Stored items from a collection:
# # # #
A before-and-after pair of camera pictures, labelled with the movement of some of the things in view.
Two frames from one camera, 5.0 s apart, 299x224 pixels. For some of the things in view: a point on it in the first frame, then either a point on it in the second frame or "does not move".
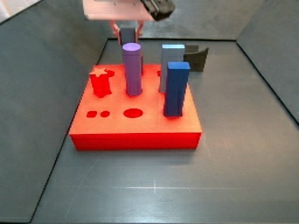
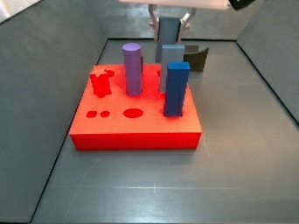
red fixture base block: x=126 y=122 does not move
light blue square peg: x=173 y=53 does not move
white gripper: x=116 y=10 -> x=220 y=4
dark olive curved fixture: x=196 y=58 does not move
# # # #
#### [WHAT IS REQUIRED]
The records above should be reproduced exactly, with the pictures omitted.

#### [EXERCISE ANSWER]
A before-and-after pair of camera pictures, labelled with the movement of some of the things in view.
Two frames from one camera, 5.0 s apart, 299x224 pixels. For some of the things in view: a point on it in the first frame, then either a point on it in the second frame or "does not move".
red fixture base block: x=126 y=122 does not move
light blue square peg: x=173 y=53 does not move
white gripper: x=116 y=10 -> x=220 y=4
dark olive curved fixture: x=196 y=58 does not move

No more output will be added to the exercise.